Jet Plane - All the static stars On a pu le constater par nous-même ces dernières semaines, la scène alternative russe est actuellement en pleine effervescence après des années de quasi blocus intellectuel et artistique duquel rien ne sortait vraiment (ou alors on ne le saura jamais vraiment). Et quelque soit le style pratiqué, les premières structures se montent, les premiers représentants de ces sphères sonores se diffusent et nous parviennent petit à petit (Cosmonauts Day, End Name, Euglena, Equal Minds Theory, Mooncake, Vagiant) par leurs propres moyens (ou pas). Jet Plane, découvert par le sémillant label Oxide Tones dont on parle de plus en plus dans les milieux autorisés (Canyons of Static, Condre Scr, Collapse Under the Empire, Tunturia...) est donc de ces groupes encore tout jeunes (formé il y a à peine plus d'un an) mais qui grillent brillamment les étapes pour déjà livrer leur premier album.

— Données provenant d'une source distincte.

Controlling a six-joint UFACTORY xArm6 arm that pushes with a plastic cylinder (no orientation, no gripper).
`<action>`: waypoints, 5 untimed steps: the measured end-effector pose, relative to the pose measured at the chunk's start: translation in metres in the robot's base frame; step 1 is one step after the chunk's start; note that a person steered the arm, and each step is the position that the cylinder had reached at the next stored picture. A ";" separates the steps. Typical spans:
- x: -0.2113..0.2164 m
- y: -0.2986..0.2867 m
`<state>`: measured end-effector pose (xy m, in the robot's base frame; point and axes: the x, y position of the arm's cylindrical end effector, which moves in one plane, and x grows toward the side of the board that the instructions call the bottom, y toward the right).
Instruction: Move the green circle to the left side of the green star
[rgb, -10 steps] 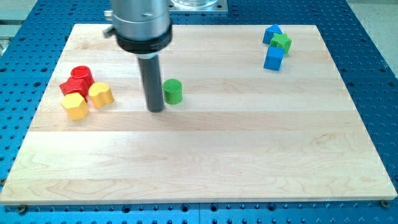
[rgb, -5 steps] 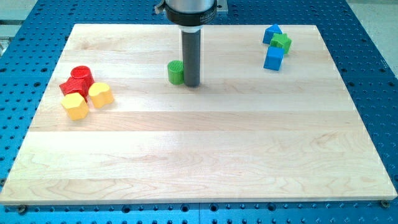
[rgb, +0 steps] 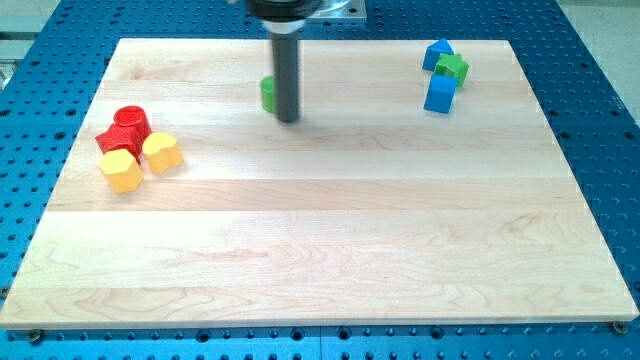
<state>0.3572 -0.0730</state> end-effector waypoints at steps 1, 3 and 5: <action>-0.015 -0.018; -0.068 0.037; -0.086 0.131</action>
<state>0.2711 0.0584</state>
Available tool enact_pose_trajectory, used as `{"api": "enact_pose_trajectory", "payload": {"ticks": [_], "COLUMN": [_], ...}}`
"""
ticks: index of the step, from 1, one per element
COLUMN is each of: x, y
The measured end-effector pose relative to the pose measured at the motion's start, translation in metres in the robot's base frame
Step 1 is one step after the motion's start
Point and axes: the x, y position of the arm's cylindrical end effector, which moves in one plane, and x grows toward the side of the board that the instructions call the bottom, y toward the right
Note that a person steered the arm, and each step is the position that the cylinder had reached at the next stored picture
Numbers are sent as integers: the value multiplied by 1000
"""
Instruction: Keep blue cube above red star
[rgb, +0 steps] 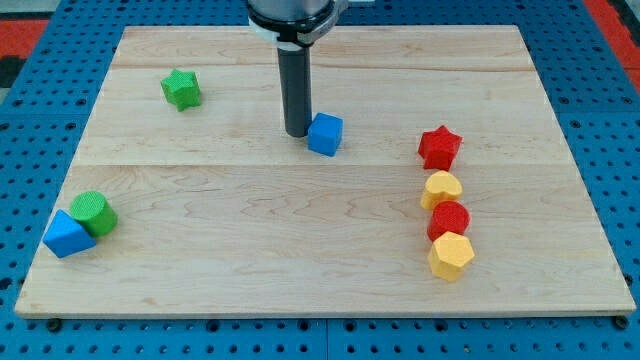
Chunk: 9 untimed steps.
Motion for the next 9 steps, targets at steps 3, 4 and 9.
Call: {"api": "enact_pose_trajectory", "payload": {"ticks": [3,4,9], "x": [30,12,-33], "y": [-1,67,119]}}
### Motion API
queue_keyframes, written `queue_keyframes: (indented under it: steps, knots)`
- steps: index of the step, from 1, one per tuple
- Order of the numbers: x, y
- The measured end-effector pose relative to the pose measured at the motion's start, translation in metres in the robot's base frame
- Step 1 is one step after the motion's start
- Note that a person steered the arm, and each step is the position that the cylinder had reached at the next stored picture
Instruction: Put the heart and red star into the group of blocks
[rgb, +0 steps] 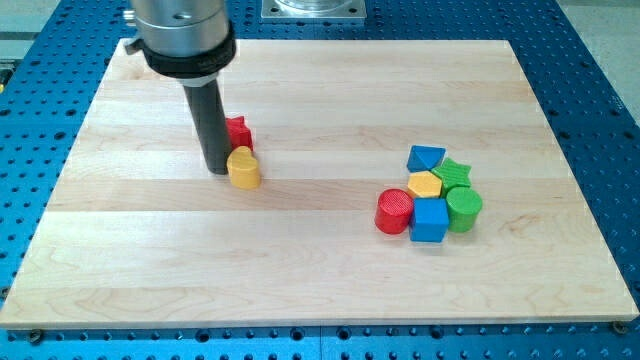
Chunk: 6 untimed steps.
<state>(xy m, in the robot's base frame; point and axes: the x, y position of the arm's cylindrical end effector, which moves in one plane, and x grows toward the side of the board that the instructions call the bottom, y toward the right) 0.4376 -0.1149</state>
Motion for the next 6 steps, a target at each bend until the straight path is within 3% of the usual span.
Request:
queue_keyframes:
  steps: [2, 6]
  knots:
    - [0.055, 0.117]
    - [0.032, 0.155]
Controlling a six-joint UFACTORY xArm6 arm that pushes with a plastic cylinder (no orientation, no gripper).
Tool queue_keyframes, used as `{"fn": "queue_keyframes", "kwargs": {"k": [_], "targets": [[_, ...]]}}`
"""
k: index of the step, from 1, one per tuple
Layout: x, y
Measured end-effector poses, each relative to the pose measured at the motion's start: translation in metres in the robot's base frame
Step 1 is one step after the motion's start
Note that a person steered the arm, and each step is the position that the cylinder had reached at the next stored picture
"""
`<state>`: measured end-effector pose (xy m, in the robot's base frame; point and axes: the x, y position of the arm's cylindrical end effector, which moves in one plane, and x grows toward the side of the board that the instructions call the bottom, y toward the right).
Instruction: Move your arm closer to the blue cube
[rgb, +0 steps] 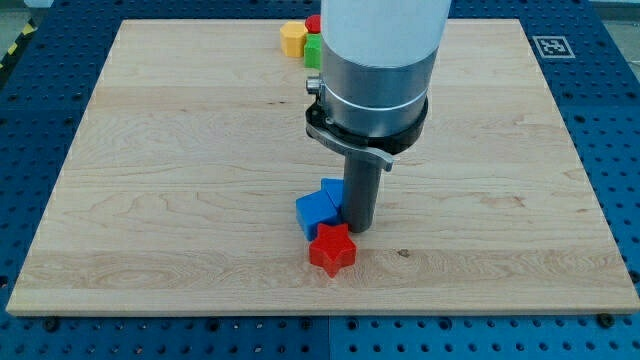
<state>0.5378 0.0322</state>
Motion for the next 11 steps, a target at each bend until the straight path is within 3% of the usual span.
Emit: {"fn": "queue_keyframes", "kwargs": {"k": [2,3,4,5,7,11], "targets": [[0.006,0.030],[0.031,0.050],[0.071,0.034],[0.080,-0.013],[0.033,-0.119],[0.009,-0.096]]}}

Sept titres plus un (qui est une reprise), les auteurs de ce Static stars "trompent" le consommateur dès le départ. On pensait à du post-rock tout ce qu'il y a de plus formalisé, en fait, c'est ça (un peu) mais pas vraiment (un peu aussi), ou en fait pas uniquement (voilà). Le groupe prend son temps avant de déployer ses mélodies et comme un vieux routier de la scène alternative ménage ses effets avec une économie de moyens infinie, mais qui ne l'empêche pas pour autant de distiller ses petites finesse avec une élégance mêlée de roublardise. On appelle ça l'intelligence d'une maturité précoce ("Disappearance at sea"). Parce que c'est surtout dans sa manière de développer une musique post-rock aux effluves indie/noise particulièrement présentes (et prenantes) que Jet Plane se distingue avec une légèreté bluffante de la masse de ses contemporains ("Purple", "Background"). Une forme de décontraction créative qui lui sied parfaitement et qui lui permet d'enchaîner ses morceaux avec aisance et maîtrise.

Les morceaux défilent et le groupe se met à nu : le très beau "Air threads" pour lequel il prend une nouvelle dimension, passant du jeune arrivant (très) doué à celui qui a clairement un petit "truc" en plus même s'il lui faut encore le travailler (ledit "truc"). Ce qu'il fait déjà assez bien en variant les atmosphères comme les textures sonores (l'électrique "Every possible and endless way" et son climax envoûtant, l'hypnotique "Rose" et sa mélancolie brûlante) avant de nous offrir un final en faux semblants avec "Volcano riding". Une mise en route toute en retenue avant un grand huit émotionnel ébouriffant (le titre aurait du nous mettre la puce à l'oreille cela dit), Jet Plane bluffe notre esprit critique et impose déjà sa griffe. Avec sa grappe de pépites à la beauté ténébreuse, Jet Plane a déjà tout du futur grand qui vient de débarquer de nulle part, sans prévenir, et qu'il va falloir désormais suivre de très près.